REQUIREMENT. Produce word for word the lines of the data below running from the one that has "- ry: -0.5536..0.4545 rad" to the one that has "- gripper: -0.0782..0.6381", inclusive, and no others.

SOURCE DATA.
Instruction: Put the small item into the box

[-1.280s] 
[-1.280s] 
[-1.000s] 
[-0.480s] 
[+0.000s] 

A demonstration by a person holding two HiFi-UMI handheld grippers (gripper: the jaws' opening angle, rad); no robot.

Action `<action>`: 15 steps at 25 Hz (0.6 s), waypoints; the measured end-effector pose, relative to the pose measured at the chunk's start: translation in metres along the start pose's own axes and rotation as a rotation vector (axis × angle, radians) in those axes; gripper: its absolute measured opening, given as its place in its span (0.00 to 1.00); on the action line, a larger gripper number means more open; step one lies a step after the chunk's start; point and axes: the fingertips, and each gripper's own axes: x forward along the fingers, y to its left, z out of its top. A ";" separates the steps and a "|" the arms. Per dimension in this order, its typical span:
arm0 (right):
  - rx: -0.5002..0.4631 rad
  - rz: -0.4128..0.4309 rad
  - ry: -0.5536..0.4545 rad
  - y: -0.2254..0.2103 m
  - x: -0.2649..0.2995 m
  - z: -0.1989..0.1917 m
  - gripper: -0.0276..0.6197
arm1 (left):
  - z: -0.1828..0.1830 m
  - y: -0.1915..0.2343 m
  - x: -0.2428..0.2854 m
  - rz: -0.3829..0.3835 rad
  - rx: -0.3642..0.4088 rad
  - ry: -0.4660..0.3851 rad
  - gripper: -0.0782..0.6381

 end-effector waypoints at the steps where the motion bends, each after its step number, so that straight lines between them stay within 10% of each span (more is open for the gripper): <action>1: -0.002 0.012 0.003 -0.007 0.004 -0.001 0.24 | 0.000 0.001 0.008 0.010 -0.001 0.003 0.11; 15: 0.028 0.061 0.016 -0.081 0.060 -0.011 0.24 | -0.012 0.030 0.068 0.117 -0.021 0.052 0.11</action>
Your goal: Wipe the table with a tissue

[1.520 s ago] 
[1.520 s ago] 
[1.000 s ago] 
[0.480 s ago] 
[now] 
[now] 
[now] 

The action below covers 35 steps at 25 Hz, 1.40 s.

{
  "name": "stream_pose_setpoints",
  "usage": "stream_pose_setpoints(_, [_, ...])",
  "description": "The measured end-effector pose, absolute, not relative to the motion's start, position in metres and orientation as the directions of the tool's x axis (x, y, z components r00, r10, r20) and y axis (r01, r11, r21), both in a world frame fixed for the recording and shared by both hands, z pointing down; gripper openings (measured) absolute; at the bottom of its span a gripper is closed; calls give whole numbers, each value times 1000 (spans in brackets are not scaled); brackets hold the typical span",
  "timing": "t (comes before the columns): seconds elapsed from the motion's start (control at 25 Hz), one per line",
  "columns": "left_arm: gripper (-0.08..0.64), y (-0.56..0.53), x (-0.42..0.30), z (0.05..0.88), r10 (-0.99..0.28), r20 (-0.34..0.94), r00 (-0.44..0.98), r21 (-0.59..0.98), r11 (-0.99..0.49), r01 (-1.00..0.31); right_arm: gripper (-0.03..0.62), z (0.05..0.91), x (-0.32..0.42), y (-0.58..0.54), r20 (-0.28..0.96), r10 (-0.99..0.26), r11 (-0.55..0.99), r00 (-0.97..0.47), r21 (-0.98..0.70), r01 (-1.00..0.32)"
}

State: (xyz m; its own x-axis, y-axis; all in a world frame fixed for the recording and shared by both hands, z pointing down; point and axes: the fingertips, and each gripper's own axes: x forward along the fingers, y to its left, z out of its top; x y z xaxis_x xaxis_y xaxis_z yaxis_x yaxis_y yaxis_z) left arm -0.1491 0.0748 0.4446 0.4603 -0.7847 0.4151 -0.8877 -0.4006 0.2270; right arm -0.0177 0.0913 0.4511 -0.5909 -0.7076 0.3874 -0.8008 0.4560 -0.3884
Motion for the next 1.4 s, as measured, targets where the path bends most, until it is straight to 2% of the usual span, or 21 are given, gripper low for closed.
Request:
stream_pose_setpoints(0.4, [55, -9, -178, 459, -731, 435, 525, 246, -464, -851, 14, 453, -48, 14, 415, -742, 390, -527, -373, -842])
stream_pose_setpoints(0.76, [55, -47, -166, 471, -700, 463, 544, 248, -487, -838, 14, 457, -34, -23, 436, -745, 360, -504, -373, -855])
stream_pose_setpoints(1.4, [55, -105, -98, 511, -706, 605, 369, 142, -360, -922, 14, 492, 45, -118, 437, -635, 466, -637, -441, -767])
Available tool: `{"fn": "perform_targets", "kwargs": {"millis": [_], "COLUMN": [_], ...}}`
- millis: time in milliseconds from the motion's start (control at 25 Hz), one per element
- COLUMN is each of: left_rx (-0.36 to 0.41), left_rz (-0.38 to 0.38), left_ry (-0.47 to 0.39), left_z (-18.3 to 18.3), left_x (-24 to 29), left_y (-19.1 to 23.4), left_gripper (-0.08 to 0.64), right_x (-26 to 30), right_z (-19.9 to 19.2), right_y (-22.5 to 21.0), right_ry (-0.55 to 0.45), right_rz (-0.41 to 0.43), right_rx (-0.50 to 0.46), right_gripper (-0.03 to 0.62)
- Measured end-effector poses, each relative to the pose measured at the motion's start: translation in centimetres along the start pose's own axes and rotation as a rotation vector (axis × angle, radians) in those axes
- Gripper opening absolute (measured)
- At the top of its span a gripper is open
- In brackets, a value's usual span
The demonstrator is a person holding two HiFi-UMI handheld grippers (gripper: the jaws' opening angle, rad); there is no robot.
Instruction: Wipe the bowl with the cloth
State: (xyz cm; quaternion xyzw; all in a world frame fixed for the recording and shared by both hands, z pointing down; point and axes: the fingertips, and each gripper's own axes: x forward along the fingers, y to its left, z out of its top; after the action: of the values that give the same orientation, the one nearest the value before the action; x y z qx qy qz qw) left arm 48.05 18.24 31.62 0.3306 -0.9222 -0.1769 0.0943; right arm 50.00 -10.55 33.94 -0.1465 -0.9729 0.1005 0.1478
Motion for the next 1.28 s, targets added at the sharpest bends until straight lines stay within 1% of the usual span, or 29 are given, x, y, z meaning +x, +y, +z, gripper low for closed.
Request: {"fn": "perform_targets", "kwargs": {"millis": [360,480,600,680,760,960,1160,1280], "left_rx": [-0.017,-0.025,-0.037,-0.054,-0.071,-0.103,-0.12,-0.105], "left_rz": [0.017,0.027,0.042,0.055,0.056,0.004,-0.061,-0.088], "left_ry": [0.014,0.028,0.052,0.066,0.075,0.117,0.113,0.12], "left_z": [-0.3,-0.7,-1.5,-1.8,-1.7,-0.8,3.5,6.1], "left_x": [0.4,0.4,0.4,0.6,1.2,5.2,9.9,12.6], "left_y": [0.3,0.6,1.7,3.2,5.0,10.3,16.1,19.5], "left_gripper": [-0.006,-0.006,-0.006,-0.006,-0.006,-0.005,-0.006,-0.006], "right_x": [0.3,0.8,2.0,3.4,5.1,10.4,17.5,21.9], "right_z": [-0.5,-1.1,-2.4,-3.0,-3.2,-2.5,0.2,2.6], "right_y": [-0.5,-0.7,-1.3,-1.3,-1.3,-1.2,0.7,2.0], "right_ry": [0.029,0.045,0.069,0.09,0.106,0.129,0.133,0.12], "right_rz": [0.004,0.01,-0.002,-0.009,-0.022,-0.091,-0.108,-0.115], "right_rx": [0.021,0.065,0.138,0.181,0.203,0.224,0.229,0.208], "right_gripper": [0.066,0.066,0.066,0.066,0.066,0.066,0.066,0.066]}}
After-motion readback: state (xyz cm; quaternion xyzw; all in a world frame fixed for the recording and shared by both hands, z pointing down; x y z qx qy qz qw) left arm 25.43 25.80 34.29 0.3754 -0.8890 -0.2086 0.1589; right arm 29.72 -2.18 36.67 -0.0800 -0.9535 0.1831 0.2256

ANSWER SPACE.
  - ry: -0.5536..0.4545 rad
  - y: -0.2254..0.2103 m
  - x: -0.2649..0.2995 m
  - z: -0.1989..0.1917 m
  - gripper: -0.0276..0.6197
arm1 (left):
  - z: -0.1828..0.1830 m
  - y: -0.1915..0.2343 m
  - x: -0.2428..0.2854 m
  - rz: -0.3829..0.3835 rad
  - rx: -0.3642..0.4088 rad
  - ry: -0.4660..0.3851 rad
  - gripper: -0.0782..0.6381

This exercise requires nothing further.